I just find the STUArray you are using is strange for me. Is there any tutorial for that? Google didn't help. Thanks.

On Feb 5, 2012, at 10:30 AM, Daniel Fischer wrote:

> Sorry for the late reply, haven't checked my mail for a while.
>
> On Tuesday 24 January 2012, 13:50:32, Ertugrul Söylemez wrote:
>> Daniel Fischer <daniel.is.fischer at googlemail.com> wrote:
>>>>> Well, thanks, so far I have tried wheel only and Sieve of
>>>>> Eratosthenes only approaches. They both failed. When the numbers
>>>>> is between 999900000 and 1000000000, they can take more than a
>>>>> hour on my laptop.
>>>
>>> They shouldn't. But you have to use the right data structures.
>>>
>>> For a prime sieve, you need unboxed mutable arrays if you want it to
>>> be fast. You can use STUArrays from Data.Array.ST or mutable unboxed
>>> vectors from Data.Vector.Mutable.Unboxed.
>>
>> That's what I've used.  You find the code on hpaste [1].  It's a
>> carefully optimized Sieve of Eratosthenes and needs around 20 seconds
>> for the primes up to 10^9.  See the refinement in the annotation, which
>> I've added just now.  Before that it took around 35 seconds.
>>
>> I considered that to be "too slow".
>
> Right you are. Unless you need the primes to perform some time-consuming
> calculations with them after sieving, that is too slow.
>
> But let us compare it with a similar C implementation.
>
>>
>> [1] http://hpaste.org/56866
>
> The interesting parts are:
> ========================
> soeST :: forall s.
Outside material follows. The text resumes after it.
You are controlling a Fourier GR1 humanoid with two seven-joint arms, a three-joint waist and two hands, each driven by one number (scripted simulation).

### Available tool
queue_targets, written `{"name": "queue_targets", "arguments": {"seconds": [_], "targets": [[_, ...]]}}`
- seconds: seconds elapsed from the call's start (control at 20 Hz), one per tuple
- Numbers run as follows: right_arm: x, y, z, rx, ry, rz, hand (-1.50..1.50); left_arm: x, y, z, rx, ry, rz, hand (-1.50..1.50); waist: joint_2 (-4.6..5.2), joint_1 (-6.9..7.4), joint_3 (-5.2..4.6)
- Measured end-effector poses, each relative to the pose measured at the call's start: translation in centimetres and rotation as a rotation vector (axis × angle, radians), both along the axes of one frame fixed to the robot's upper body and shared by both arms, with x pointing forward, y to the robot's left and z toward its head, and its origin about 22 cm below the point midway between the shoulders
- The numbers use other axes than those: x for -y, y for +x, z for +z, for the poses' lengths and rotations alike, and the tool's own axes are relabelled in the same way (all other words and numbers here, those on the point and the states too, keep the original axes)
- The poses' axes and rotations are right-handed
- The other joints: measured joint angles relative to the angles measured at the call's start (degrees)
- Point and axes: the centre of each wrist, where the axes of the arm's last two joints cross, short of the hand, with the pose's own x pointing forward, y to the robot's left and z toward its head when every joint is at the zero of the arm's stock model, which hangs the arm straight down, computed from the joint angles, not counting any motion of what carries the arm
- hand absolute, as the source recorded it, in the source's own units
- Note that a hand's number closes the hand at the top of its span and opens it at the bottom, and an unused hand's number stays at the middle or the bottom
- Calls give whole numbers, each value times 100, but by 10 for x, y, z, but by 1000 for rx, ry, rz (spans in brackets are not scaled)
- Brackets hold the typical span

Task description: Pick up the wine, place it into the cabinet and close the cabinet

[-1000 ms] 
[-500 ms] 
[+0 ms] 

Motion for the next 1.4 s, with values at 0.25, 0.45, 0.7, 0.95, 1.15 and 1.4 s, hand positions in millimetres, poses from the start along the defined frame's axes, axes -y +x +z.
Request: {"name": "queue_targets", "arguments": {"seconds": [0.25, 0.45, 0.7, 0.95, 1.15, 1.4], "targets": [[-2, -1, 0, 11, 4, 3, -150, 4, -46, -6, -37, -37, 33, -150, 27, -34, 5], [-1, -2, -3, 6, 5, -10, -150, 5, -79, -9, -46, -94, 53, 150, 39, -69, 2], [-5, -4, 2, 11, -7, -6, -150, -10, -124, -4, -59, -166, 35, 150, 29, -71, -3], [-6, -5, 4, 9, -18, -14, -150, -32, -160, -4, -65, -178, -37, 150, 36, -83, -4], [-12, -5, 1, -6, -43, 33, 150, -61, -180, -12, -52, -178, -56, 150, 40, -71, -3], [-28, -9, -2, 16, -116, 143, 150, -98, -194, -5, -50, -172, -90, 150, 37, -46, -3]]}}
Int -> ST s (STUArray s Int Bool)
> soeST n = do
>    arr <- newArray (0, n) True
>    mapM_ (\i -> writeArray arr i False) [0, 1]
>    let n2 = floor (sqrt (fromIntegral n))
>
>    let loop :: Int -> ST s ()
>        loop i | i > n2 = return ()
>        loop i = do
>            b <- readArray arr i
>
>            let reset :: Int -> ST s ()
>                reset j | j > n = return ()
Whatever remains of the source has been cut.